== Given data ==
== Segment start ==

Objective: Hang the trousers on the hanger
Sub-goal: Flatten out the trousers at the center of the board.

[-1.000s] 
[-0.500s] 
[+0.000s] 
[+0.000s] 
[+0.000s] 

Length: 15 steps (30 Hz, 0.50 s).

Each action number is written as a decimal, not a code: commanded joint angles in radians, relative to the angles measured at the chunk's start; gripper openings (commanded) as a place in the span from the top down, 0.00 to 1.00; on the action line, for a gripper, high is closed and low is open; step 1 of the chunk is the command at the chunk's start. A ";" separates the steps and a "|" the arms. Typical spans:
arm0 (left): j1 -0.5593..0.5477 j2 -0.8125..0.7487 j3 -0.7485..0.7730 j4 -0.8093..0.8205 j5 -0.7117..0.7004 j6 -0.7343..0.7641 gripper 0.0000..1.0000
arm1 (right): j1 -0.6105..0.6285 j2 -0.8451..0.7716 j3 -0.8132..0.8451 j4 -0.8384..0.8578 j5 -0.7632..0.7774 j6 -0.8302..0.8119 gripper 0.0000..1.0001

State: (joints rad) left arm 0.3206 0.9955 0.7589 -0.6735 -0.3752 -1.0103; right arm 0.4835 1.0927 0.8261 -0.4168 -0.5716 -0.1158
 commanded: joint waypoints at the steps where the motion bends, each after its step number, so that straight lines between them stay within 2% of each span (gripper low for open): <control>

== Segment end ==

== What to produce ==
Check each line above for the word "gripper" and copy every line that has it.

== Task solution ==
Each action number is written as a decimal, not a code: commanded joint angles in radians, relative to the angles measured at the chunk's start; gripper openings (commanded) as a place in the span from the top down, 0.00 to 1.00; on the action line, for a gripper, high is closed and low is open; step 1 of the chunk is the command at the chunk's start. A ";" separates the steps and a "|" the arms. Typical spans:
arm0 (left): j1 -0.5593..0.5477 j2 -0.8125..0.7487 j3 -0.7485..0.7730 j4 -0.8093..0.8205 j5 -0.7117..0.7004 j6 -0.7343..0.7641 gripper 0.0000..1.0000
arm1 (right): j1 -0.6105..0.6285 j2 -0.8451..0.7716 j3 -0.8132..0.8451 j4 -0.8384..0.8578 j5 -0.7632..0.7774 j6 -0.8302..0.8119 gripper 0.0000..1.0001
 commanded: joint waypoints at the steps where the motion bends, each after its step number, so that straight lines between them stay within 2% of each span (gripper low for open): <control>

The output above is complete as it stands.